Police in Michigan had a warrant to search Hudson's house for guns and drugs. They knocked and announced, waited just a few seconds, and then opened the unlocked door and conducted their search. They found what they were looking for, and a lot of it.
Hudson tried to get the evidence suppressed, arguing that opening the door so quickly violated the knock and announce requirement of the warrant and therefore his fourth amendment rights. That didn't work (the Michigan court of appeals recognized that there was a knock and announce violation, but held that suppression was not the proper remedy), and Hudson was convicted. He appealed.
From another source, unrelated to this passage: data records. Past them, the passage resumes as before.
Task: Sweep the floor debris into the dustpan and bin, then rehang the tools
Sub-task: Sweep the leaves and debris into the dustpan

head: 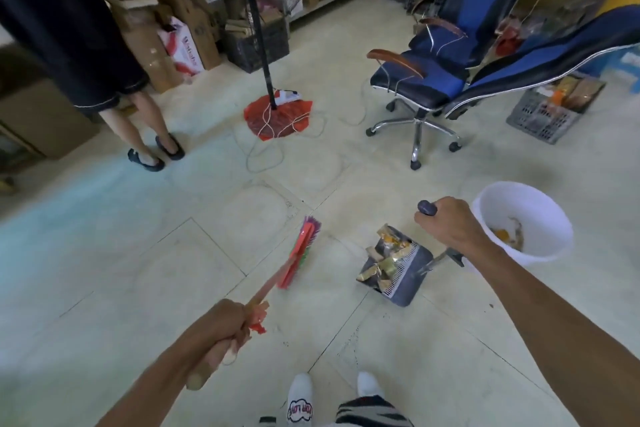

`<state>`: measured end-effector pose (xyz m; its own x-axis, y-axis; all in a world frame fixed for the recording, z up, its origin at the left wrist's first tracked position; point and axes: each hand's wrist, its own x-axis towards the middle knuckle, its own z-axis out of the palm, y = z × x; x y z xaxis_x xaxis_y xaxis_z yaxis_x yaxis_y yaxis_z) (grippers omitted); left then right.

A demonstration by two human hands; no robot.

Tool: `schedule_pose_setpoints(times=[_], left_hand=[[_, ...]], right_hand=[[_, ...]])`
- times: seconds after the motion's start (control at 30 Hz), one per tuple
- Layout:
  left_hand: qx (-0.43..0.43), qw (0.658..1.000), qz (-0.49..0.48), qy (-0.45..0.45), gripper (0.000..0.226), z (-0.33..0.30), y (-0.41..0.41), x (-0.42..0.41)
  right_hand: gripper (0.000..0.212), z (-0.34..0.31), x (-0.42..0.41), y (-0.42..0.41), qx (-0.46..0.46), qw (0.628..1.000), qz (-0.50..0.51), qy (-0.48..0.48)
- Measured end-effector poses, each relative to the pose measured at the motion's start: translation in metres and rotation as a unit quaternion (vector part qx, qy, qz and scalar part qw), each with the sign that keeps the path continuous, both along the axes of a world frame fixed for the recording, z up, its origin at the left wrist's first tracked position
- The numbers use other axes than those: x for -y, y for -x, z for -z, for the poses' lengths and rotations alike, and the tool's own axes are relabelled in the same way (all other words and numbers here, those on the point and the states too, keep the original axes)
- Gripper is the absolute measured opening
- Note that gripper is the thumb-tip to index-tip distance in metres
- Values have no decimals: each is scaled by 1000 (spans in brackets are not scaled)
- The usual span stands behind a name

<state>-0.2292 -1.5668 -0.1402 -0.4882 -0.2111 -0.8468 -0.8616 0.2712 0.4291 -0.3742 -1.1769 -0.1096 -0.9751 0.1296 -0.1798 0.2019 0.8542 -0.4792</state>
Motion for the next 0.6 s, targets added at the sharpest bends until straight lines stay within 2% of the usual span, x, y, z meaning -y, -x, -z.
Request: schedule_pose_setpoints(times=[0.17,0.33,0.5,0.6], left_hand=[[24,998,-49,24,28,24,-72,-24],[22,993,-91,68,22,45,-97,-56],[41,991,-121,49,21,54,-96,-89],[54,987,-148,-15,29,51,-94,-120]], right_hand=[[47,20,9,11,48,992,-111,-38],[45,43,26,4,89,979,-176,-43],[39,63,41,-1,126,967,-213,-61],[39,65,50,0,124,967,-216,-61]])
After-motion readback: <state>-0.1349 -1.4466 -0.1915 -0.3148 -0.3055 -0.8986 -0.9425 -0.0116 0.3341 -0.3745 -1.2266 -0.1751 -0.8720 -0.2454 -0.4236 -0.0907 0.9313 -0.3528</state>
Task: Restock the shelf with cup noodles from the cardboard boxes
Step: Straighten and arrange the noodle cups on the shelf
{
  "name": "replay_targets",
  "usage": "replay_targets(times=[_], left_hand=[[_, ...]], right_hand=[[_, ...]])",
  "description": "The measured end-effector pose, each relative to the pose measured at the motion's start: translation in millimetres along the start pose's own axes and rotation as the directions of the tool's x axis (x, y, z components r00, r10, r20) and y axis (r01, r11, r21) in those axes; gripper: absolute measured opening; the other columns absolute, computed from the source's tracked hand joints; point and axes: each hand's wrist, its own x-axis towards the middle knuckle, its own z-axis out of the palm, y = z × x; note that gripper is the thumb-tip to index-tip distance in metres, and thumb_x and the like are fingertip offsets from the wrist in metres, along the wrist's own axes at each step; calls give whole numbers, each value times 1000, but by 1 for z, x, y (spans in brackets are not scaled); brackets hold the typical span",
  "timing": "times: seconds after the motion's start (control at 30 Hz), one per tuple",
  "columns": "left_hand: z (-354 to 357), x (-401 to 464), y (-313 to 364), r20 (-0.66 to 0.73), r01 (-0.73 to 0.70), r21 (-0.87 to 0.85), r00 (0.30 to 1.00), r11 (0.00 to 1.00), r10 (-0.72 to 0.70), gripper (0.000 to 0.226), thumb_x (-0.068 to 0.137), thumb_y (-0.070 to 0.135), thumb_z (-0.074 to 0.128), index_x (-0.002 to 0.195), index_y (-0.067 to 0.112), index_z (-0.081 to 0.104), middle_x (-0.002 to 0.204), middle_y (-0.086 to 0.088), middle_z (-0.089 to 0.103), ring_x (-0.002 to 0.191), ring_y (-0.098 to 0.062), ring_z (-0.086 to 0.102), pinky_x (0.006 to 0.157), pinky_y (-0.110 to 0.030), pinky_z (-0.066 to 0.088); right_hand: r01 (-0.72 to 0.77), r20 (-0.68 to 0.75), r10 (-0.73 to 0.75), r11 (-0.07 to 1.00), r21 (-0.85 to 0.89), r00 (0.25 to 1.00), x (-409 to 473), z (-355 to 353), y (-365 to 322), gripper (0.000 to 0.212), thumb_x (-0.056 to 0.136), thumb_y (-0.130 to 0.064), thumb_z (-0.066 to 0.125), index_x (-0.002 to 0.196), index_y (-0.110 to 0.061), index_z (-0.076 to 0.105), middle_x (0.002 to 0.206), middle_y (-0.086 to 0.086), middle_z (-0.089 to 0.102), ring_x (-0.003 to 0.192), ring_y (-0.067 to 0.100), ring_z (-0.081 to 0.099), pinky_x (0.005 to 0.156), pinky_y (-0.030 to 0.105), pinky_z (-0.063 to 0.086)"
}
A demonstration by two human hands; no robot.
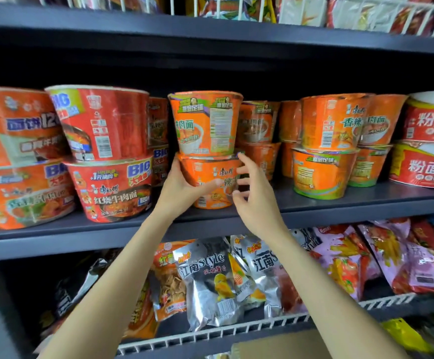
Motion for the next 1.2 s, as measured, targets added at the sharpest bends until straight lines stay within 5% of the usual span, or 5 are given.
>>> replay_targets(times=[0.13,0.23,0.43,0.63,1.2], left_hand=[[0,6,-1,-74,11,155,997,988,1,125,37,83,70,141,27,31,135,1,48,122,-15,50,102,-41,45],[0,-2,1,-114,0,211,993,977,24,114,53,75,73,145,22,30,138,-5,43,125,-20,46,102,-33,40],[-3,-25,-17,-323,-44,221,939,974,116,71,90,44,59,147,15,29,143,-7,40,127,-20,44,102,-40,42],[-11,-20,-21,-265,-54,169,959,984,98,87,74,69,53,145,23,31,136,3,53,124,-14,51,98,-42,48],[-7,-5,-13,-220,-104,122,967,987,129,67,76,36,77,130,14,44,129,0,56,112,-13,58,93,-39,51]], right_hand=[[-218,168,192,964,153,967,30,-2,7,89,85,-28,71,150,-31,10,150,-2,27,133,10,32,108,34,35],[-281,299,202,927,250,933,37,-4,10,95,83,-18,73,148,-33,5,146,1,37,127,12,45,105,35,41],[-101,147,95,995,28,984,26,24,-8,85,77,-32,77,139,-32,18,131,4,48,113,20,54,92,41,51],[-92,-5,92,979,-184,996,18,43,-13,86,83,-44,69,145,-35,11,126,7,45,105,25,58,81,41,53],[-183,-3,183,983,-31,983,29,21,6,101,72,-35,81,148,-32,14,140,2,44,122,21,51,96,48,48]])
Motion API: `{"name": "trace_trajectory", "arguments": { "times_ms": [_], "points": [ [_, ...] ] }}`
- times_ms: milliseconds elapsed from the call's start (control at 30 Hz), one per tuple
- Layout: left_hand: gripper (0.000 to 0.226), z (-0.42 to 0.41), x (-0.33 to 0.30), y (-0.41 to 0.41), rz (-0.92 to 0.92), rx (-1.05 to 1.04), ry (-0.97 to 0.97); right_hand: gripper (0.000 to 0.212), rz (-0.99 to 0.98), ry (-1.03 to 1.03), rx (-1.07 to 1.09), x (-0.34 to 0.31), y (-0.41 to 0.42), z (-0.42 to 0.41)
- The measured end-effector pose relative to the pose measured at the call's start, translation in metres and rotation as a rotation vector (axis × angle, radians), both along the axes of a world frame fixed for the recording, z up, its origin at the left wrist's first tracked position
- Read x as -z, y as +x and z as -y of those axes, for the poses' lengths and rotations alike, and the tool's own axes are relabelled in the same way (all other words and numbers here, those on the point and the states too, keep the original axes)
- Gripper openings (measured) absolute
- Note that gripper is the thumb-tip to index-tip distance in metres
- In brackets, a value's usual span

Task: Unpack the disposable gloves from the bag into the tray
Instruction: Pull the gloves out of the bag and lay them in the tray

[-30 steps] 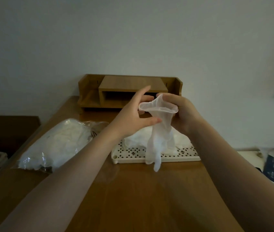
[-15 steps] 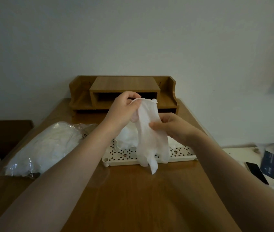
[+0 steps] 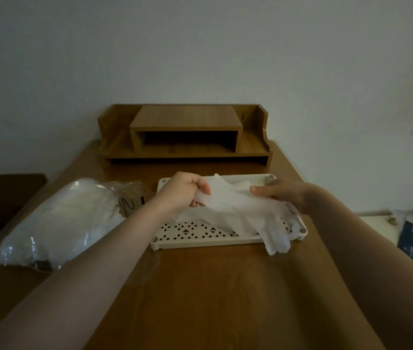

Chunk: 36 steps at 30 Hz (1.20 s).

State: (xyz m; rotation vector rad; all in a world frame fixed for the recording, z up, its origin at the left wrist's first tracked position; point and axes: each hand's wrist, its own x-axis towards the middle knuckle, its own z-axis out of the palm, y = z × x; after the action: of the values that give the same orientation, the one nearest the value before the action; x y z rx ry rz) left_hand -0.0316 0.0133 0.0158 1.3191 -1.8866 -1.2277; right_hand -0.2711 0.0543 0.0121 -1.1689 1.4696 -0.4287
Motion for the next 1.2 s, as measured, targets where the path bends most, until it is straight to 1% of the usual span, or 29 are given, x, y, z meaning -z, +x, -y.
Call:
{"name": "trace_trajectory", "arguments": {
  "times_ms": [33, 67, 167, 200, 267, 300, 333, 400, 433, 467, 533, 567, 633, 700, 733, 833, 1000, 1067, 1100, 1133, 1167, 1200],
  "points": [
    [0.037, 0.001, 0.004, -0.002, 0.024, -0.005, -0.011, 0.089, 0.024, 0.058, -0.028, 0.007, -0.007, 0.004],
    [0.036, 0.003, 0.007, -0.005, 0.044, -0.013, -0.021, 0.086, 0.057, 0.097, -0.059, 0.013, -0.013, 0.007],
    [0.036, 0.011, 0.012, -0.006, 0.094, -0.034, -0.04, 0.053, 0.261, 0.082, -0.141, 0.02, -0.024, 0.007],
    [0.037, 0.015, 0.014, -0.007, 0.101, -0.029, -0.039, 0.051, 0.331, 0.061, -0.139, 0.021, -0.028, 0.008],
    [0.04, 0.019, 0.017, -0.006, 0.098, 0.003, -0.039, 0.06, 0.463, 0.029, -0.095, 0.022, -0.033, 0.008],
    [0.041, 0.02, 0.019, -0.006, 0.096, 0.017, -0.043, 0.059, 0.515, 0.016, -0.078, 0.021, -0.036, 0.01],
    [0.041, 0.022, 0.021, -0.007, 0.094, 0.025, -0.047, 0.052, 0.531, -0.002, -0.077, 0.018, -0.038, 0.013],
    [0.036, 0.025, 0.025, -0.008, 0.083, 0.021, -0.073, 0.032, 0.459, -0.022, -0.088, 0.009, -0.04, 0.017],
    [0.033, 0.027, 0.027, -0.01, 0.082, 0.011, -0.082, 0.026, 0.384, -0.01, -0.065, 0.004, -0.04, 0.022],
    [0.03, 0.028, 0.03, -0.011, 0.087, -0.001, -0.092, 0.024, 0.252, -0.012, -0.021, 0.0, -0.04, 0.026],
    [0.026, 0.032, 0.033, -0.014, 0.115, -0.031, -0.117, 0.017, -0.076, -0.033, 0.065, 0.002, -0.04, 0.04],
    [0.024, 0.033, 0.035, -0.015, 0.138, -0.048, -0.135, 0.016, -0.196, -0.033, 0.089, 0.005, -0.037, 0.045],
    [0.024, 0.035, 0.037, -0.015, 0.203, -0.076, -0.171, 0.014, -0.369, -0.048, 0.072, 0.012, -0.029, 0.053],
    [0.029, 0.037, 0.042, -0.012, 0.293, -0.085, -0.198, 0.013, -0.516, -0.126, 0.057, 0.016, -0.019, 0.055],
    [0.034, 0.038, 0.045, -0.01, 0.343, -0.084, -0.211, 0.014, -0.557, -0.183, 0.084, 0.019, -0.016, 0.057],
    [0.047, 0.041, 0.052, -0.005, 0.446, -0.075, -0.237, 0.017, -0.582, -0.333, 0.181, 0.025, -0.01, 0.06],
    [0.058, 0.043, 0.052, 0.001, 0.52, -0.063, -0.183, 0.024, -0.771, -0.402, 0.178, 0.032, -0.005, 0.066],
    [0.06, 0.043, 0.05, 0.002, 0.62, -0.034, -0.216, 0.028, -0.871, -0.527, 0.189, 0.034, 0.0, 0.062],
    [0.061, 0.042, 0.05, 0.003, 0.674, -0.015, -0.247, 0.027, -0.876, -0.64, 0.161, 0.033, 0.005, 0.057],
    [0.06, 0.041, 0.049, 0.003, 0.717, -0.005, -0.281, 0.022, -0.839, -0.754, 0.087, 0.031, 0.011, 0.051],
    [0.057, 0.039, 0.049, 0.002, 0.755, -0.006, -0.33, 0.015, -0.783, -0.823, -0.034, 0.027, 0.018, 0.044],
    [0.054, 0.035, 0.048, 0.002, 0.786, -0.011, -0.404, 0.01, -0.747, -0.82, -0.177, 0.023, 0.026, 0.035]
  ]
}}
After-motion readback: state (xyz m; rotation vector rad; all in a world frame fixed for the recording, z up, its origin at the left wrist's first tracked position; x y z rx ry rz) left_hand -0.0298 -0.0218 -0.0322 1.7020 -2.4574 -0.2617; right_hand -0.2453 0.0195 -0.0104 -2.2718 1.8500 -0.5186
The US Supreme Court described some reasons for the existence of a knock and announce requirement: it gives suspects a chance to comply with the search warrant, protects life and limb by preventing suspects from acting violently in mistaken self defense, and allows suspects to prevent the destruction of their property caused by a forcible entry. The court also described some exceptions to the knock and announce rule: the rule is suspended if the police have reasonable suspicion to believe that they will encounter violent resistance, that a warning would lead to the destruction of evidence, or that knocking and announcing would be futile.
So the point of a knock and announce requirement has absolutely nothing to do with preventing the government from searching or from discovering evidence. Therefore, the court ruled that the evidence should not be suppressed because suppressing evidence wouldn't protect the rights that are violated by failure to knock and announce. Also, the cost to society of applying the exclusionary rule would be too high, and the benefit to society of using such a harsh measure to ensure that the police wait a moment longer before making entry with a warrant would be negligible.
Hudson still had the option to sue the police civilly for the knock and announce violation, but whether or not he would win there the violation didn't affect the criminal case.